Strong meta descriptions and page titles win visitors

| November 25, 2009

Powerful meta descriptions and page titles win human visitors and keep search engines happy

Write strong meta titles

Not so long ago page title tags – meta titles – were crucial to SEO, picked up by search engine algorithms as a key ranking element.

Today their power has diminished. But because, when marketing, humans are just as important as search engines it is still a good idea to write a goodie. A strong meta title will attract more people to click through to your site.

  • meta titles still help with SEO, so you might as well take advantage
  • it’ll help your listing stand out above the rest in the search results and encourage click-throughs to your site
  • in fact, many people make the decision to visit a site – or not – based on the meta description… so it is a mini-marketing opportunity not to be missed

What should my meta titles look like?

Search engines all display a different number of page title characters. But because Google is still the most popular search engine, many people stick to Google’s limit of around  60 characters. Do this and your whole title will display properly in Google’s search results and your message won’t get cut off in its prime.

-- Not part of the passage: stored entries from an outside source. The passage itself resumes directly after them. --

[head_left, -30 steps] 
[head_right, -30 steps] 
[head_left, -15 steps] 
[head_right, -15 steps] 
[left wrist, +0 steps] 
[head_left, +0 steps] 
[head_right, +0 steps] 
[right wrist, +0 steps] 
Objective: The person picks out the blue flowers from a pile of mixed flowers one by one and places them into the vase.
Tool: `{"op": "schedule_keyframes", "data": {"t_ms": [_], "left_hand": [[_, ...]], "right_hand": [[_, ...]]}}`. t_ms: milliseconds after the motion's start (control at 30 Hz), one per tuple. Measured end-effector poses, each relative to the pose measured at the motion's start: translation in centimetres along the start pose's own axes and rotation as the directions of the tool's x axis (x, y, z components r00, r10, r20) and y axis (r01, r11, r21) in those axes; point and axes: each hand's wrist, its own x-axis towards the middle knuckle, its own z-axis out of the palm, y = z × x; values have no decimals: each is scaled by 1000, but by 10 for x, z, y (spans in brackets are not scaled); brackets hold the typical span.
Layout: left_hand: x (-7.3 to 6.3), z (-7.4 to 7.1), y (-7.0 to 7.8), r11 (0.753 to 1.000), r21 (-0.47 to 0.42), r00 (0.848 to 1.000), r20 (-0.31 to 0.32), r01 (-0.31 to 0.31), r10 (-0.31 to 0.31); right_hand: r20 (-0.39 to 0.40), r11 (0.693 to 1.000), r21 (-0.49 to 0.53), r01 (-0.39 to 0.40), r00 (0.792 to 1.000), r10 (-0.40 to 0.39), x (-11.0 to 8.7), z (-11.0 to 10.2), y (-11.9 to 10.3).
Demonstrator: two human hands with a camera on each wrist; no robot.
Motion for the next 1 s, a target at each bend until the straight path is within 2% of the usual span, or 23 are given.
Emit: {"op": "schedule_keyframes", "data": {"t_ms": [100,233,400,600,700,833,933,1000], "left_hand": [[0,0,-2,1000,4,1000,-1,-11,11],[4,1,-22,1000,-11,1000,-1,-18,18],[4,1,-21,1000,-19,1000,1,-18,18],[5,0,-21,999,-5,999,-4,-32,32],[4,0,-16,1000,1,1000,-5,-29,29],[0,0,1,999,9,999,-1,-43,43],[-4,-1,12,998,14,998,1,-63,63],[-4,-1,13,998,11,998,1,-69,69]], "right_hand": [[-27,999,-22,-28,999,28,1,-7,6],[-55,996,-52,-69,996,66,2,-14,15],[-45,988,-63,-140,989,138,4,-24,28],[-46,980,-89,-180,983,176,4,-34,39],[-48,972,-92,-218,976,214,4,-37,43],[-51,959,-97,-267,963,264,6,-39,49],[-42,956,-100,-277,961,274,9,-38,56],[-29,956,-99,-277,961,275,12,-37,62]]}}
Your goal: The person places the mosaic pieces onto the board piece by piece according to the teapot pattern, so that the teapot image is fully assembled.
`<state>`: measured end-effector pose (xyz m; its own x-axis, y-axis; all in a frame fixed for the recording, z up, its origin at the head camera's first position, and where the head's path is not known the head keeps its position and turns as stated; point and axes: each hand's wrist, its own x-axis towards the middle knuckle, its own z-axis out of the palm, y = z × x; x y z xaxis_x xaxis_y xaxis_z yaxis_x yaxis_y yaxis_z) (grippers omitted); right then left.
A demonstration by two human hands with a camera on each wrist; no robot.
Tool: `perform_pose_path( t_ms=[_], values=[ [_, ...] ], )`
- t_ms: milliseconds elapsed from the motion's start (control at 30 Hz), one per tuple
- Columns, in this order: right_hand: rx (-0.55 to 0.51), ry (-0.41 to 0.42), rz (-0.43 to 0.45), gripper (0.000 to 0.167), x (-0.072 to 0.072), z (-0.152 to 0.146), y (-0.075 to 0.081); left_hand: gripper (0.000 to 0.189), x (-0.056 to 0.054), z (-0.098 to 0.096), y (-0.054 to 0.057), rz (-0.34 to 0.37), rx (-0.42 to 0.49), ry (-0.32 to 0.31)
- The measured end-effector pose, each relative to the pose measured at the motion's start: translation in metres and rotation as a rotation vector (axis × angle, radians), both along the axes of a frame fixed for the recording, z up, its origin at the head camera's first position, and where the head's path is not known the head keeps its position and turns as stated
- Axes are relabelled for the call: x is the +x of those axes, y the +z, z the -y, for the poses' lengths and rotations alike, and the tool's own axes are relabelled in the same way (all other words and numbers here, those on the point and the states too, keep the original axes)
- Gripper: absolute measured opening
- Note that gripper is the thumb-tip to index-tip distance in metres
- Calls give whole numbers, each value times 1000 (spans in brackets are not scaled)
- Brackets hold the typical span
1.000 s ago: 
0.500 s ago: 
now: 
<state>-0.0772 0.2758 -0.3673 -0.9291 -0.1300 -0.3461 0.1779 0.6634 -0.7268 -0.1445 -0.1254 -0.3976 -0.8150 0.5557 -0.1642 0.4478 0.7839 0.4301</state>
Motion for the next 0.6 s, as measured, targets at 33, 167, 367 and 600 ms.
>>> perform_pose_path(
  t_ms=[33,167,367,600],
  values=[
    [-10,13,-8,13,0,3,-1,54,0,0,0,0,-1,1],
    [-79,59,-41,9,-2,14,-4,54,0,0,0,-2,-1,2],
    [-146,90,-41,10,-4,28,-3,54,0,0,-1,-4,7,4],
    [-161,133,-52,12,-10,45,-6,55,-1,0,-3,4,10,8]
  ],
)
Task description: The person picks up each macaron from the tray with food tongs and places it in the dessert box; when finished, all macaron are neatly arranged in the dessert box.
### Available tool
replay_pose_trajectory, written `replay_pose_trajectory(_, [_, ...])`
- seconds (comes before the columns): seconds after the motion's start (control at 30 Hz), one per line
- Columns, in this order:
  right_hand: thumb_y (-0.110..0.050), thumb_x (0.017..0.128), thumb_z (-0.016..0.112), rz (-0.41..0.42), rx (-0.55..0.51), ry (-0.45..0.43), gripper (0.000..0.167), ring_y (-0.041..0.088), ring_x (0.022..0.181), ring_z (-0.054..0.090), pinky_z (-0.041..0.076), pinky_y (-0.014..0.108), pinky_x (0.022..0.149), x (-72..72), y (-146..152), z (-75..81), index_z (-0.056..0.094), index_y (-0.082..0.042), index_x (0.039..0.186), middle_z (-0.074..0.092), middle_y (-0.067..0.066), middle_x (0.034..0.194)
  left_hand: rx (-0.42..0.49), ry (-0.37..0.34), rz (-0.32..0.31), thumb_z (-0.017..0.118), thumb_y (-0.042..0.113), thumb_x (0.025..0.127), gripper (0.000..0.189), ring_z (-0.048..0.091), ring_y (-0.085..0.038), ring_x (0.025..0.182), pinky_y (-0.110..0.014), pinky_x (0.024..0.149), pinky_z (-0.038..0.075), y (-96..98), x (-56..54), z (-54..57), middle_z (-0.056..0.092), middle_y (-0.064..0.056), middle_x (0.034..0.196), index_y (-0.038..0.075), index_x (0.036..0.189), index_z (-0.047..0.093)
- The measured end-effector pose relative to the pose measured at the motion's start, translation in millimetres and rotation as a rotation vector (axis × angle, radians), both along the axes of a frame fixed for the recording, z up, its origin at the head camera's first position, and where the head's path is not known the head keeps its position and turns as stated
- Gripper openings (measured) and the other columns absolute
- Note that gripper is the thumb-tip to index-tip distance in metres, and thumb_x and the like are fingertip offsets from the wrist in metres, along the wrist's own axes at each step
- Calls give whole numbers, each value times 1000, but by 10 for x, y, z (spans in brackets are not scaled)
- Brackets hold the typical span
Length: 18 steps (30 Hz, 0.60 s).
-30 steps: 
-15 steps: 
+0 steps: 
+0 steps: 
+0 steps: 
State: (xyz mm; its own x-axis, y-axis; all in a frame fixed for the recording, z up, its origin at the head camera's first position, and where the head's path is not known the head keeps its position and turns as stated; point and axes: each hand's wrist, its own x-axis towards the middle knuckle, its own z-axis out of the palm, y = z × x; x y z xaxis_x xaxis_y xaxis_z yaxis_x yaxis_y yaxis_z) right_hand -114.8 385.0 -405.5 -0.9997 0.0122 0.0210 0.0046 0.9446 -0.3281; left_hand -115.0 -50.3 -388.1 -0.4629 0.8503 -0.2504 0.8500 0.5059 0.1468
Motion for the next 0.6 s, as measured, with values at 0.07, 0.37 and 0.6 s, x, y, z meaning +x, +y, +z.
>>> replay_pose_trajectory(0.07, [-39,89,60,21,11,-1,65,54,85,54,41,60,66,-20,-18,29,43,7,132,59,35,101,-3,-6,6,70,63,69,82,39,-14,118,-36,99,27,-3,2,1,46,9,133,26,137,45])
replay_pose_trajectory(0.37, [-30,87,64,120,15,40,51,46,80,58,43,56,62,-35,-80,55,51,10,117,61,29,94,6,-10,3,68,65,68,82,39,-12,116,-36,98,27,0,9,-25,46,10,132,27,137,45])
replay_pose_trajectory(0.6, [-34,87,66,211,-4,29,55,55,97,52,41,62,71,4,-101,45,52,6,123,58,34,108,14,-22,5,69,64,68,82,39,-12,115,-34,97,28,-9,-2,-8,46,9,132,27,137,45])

If you want to make the most of your page title across all search engines, you can use up to 120 characters. Yahoo, for example, displays significantly more characters than Google. If you do this, make sure that the first 60 characters of your meta title makes sense on its own. That way it’ll display sensibly in Google as well as Yahoo.

  • create a unique meta title for every web page
  • use it to describes the content of each page accurately and succinctly in an entertaining way

Write powerful meta descriptions

Like your page title, your page’s meta description appears in a tag in the head of each web page’s code. Search engines use meta descriptions to rank sites, as well as displaying the text in their search results pages. So they’re a vital element of the marketing mix.

What should my meta title look like?

Create a unique meta description for every page of your website. Use it to showcase exciting and relevant info that you haven’t showcased in your meta title.

  • make the description easy to read and entertaining, punctuated properly, in plain English
  • ensure your meta description describes the content of each page accurately
  • use your top key words in your meta description. But don’t over-cook it or you’ll look and sound spammy

How about length? Use a maximum of 160 characters. Each search engine displays meta descriptions differently. Google shows 160 characters. As I’ve already mentioned, because Google is still the most popular search engine it is probably wise to focus on Google for the time being.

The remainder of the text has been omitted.